For instance, in a regression of test scores on the student-teacher ratio, we might be interested in testing whether adding one more student per class has no effect on test scores – that is, whether \beta_j = 0 or not.
A statistical hypothesis is a statement about a parameter of the population distribution.
In hypothesis testing, we divide the parameter space of interest into a null hypothesis and an alternative hypothesis, for instance
\underbrace{H_0:\beta_j = \beta_j^0}_{ \text{null hypothesis} } \quad \text{vs.} \quad \underbrace{H_1:\beta_j \neq \beta_j^0.}_{ \text{alternative hypothesis} }
\tag{8.1}
This idea is not limited to regression coefficients. For any parameter \theta we can test the hypothesis H_0: \theta = \theta_0 against its alternative H_1: \theta \neq \theta_0.

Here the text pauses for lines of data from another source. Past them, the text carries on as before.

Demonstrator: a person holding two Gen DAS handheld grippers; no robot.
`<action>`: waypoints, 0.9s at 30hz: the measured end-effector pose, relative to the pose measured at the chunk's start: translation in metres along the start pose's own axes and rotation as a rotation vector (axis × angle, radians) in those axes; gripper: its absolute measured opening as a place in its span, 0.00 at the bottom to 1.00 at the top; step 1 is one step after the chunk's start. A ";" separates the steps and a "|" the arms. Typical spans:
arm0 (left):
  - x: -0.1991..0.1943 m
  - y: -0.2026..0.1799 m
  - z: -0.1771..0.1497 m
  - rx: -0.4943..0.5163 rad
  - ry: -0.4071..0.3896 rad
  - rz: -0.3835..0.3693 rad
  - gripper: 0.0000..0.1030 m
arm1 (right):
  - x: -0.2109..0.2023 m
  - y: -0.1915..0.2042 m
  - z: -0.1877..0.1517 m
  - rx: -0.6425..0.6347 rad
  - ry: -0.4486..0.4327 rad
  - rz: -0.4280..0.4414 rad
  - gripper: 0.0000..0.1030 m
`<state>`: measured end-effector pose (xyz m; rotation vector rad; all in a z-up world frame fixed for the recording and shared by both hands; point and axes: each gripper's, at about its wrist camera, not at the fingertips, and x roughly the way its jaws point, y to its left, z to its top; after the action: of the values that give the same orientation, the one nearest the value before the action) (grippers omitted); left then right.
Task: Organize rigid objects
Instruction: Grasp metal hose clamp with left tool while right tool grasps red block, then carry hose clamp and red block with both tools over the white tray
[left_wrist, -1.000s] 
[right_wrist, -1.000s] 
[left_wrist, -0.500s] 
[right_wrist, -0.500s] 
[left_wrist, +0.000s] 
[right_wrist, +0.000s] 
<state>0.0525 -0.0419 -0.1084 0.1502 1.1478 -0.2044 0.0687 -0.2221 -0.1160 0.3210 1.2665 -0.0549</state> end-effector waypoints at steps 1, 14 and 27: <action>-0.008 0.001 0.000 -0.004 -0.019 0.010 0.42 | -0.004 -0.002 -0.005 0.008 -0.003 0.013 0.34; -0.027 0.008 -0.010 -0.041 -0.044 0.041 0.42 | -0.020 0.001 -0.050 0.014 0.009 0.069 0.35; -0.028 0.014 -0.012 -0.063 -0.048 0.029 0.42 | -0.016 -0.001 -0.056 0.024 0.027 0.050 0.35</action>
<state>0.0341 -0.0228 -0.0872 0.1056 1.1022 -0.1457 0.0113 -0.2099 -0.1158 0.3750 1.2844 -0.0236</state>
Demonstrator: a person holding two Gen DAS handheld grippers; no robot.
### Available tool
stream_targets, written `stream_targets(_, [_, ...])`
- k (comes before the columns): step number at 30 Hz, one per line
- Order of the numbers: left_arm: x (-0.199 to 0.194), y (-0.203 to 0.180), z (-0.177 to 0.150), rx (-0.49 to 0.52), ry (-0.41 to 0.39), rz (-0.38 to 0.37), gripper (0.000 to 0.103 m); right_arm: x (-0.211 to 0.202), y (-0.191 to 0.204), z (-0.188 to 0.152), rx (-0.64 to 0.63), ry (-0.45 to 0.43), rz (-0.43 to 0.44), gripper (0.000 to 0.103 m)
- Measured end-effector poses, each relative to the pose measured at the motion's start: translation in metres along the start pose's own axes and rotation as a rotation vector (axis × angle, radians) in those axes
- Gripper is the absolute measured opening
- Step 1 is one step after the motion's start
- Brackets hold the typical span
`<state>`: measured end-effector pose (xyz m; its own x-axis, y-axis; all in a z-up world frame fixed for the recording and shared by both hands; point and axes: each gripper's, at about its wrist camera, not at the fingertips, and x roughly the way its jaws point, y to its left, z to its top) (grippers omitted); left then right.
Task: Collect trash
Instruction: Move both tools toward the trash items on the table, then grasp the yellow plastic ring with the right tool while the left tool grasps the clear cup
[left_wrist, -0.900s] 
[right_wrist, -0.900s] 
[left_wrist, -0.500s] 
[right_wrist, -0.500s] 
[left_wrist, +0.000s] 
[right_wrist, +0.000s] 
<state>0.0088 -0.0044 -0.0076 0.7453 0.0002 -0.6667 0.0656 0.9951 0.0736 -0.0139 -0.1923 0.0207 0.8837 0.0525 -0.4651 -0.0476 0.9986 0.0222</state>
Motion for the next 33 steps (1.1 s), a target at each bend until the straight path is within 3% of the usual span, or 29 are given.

In practice, two-sided alternatives are more common, i.e. H_1: \theta \neq \theta_0, but one-sided alternatives are also possible, i.e. H_1: \theta > \theta_0 (right-sided) or H_1: \theta < \theta_0 (left-sided).
We are interested in testing H_0 against H_1. The idea of hypothesis testing is to construct a statistic T_0 (test statistic) for which the distribution of T_0 under the assumption that H_0 holds (null distribution) is known, and for which the distribution under H_1 differs from the null distribution (i.e., the null distribution is informative about H_1).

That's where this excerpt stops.